■ WHAT NEEDS TO BE DONE ■
Output exactly the lines from the line that has "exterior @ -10" through the last line of the data below, with no pictures.

==================================================

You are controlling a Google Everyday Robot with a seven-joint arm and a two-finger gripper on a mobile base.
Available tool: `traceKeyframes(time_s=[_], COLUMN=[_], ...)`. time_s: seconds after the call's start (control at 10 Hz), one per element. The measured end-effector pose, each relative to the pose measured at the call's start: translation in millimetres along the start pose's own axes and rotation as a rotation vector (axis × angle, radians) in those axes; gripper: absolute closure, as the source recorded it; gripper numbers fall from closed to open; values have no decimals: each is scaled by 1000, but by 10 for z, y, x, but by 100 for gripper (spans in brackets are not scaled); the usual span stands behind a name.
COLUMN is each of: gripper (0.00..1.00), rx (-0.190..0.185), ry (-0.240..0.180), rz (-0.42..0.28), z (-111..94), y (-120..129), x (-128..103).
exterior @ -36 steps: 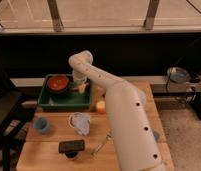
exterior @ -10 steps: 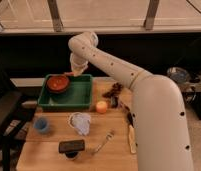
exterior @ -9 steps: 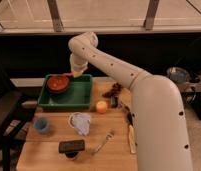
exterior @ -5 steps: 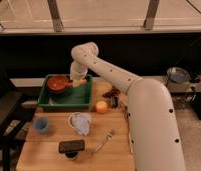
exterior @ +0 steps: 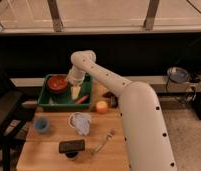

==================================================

■ RESPONSE ■
exterior @ -10 steps: 
exterior @ -9 steps: 
exterior @ -5 steps: 
exterior @ +0 steps: 

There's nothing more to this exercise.